Let’s state that more succinctly: The claimed Proof of Concept requires 2.4 times as much work to find a collision with a targeted key than a simple linear search.

Assessing Demo2

We did the same comparison with the “Demo2” Proof of Concept (though running 100 trials instead of 1000) and observed the following:

  • Demo2 steps: 2,537,765 = 25,377 average steps per run

  • Demo2 false positives: 54

  • Linear search steps: 7,275,324 = 72,753 average steps per run

That is, Demo2 took one-third as many steps, but only succeeded in actually cracking any of the keys 46% of the time. That suggests that, with restarts on false positives, Demo2 would need somewhere around 55,000 steps, on average, to find a match. Remember, though, that each of these steps does 3 times as much work, and so this means 165,000 units of work compared to about 73,000 units of work for the linear search. Keep in mind that these numbers are “noisier” than our Demo1 run due to using only 100 runs instead of 1,000. The linear steps ought to be 65,536, but apparently in these trials we got a bit unlucky. But that means Demo2 is taking somewhere around 2.26 times as much work per cracked key as a linear search, which is pretty close to the same work ratio (2.4) we got in Demo1! So far, both demos appear to be slower versions of a linear search with no asymptotic gain in search complexity.

Assessing Demo3

Demo3 implements an attempt to auto-restart the search upon false positive results, and also cuts the public key size in half. The code as currently published has a fundamental bug in that passing `$allowSelf = false` makes the search take at most two steps before it returns, and as a result it fails to find anything on most attempts to run it. We fixed that problem and ran 10 trials, with the results reported below:

Assessing Demo3 Results

Since we ran only 10 tests, we can expect these results to be fairly noisy, one of those observations looks very much like an outlier—over a million steps for the Demo3 code, and a quite lucky result for the linear search. But even if we take that observation out of our sample, we still get a Demo3 average of ~180,000 steps and a linear search average of ~129,000 steps.
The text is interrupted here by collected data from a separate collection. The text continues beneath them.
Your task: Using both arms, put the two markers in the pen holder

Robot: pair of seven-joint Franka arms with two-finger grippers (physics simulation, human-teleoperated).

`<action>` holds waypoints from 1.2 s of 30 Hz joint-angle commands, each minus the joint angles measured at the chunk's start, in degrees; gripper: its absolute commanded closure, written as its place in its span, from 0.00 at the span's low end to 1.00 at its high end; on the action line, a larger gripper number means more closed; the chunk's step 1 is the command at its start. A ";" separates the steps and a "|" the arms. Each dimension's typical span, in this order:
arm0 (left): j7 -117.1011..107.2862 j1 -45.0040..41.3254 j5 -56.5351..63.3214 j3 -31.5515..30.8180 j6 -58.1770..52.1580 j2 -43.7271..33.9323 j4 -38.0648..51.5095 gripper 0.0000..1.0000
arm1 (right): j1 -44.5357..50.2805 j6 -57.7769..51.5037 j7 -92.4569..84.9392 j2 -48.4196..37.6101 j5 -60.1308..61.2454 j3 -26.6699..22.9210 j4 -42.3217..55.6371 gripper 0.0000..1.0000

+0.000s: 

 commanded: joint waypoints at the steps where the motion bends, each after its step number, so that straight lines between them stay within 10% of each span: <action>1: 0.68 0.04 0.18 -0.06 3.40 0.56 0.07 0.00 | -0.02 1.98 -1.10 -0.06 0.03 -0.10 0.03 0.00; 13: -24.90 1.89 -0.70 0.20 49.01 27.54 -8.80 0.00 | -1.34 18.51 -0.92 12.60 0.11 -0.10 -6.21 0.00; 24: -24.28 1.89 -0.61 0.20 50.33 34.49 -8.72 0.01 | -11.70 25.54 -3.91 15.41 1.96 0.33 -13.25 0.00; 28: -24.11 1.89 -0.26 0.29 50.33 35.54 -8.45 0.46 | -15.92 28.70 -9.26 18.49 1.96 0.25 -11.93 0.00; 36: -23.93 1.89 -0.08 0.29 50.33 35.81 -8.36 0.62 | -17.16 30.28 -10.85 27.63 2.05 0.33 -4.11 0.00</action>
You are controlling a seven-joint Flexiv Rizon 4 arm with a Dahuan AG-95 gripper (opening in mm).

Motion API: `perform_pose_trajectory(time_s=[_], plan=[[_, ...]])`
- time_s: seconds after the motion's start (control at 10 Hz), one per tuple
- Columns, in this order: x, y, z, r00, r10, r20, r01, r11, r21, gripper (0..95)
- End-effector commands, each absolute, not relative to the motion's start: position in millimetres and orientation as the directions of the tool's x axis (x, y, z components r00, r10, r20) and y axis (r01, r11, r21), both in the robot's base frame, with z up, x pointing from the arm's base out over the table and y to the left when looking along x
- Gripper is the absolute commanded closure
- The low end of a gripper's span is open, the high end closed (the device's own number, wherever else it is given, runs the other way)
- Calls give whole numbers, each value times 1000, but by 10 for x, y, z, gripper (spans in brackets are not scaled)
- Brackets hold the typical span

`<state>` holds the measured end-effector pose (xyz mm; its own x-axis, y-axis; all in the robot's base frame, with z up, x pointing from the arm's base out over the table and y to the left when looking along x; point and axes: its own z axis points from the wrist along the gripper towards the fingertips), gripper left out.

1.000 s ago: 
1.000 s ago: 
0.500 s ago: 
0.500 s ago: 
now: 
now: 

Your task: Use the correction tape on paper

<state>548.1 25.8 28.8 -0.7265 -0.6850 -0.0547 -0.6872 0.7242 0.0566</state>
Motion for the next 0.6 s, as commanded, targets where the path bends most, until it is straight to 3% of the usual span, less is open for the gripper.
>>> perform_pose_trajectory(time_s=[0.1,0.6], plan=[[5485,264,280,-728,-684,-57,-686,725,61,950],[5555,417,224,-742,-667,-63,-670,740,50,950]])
Remember that each step in Demo3 requires three times as much work as each linear step, and so we're looking at more than 4 times as much work to find a result here.

Assessing Demo4 and Demo5

Demo4 simply shows that it is possible to parallelize these operations and does not warrant further discussion. The parallelisation in Demo5 is similarly redundant, and in fact ends up being harmful, by giving misleading results that the author reported in their blog. The problem is this: when this code runs, it runs 128 parallel searches (via GNU Parallel), distributed across CPUs on your system. As soon as any of these 128 jobs finds a result, it then records the number of steps and elapsed time that that job took, and kills all the other jobs without counting their steps at all.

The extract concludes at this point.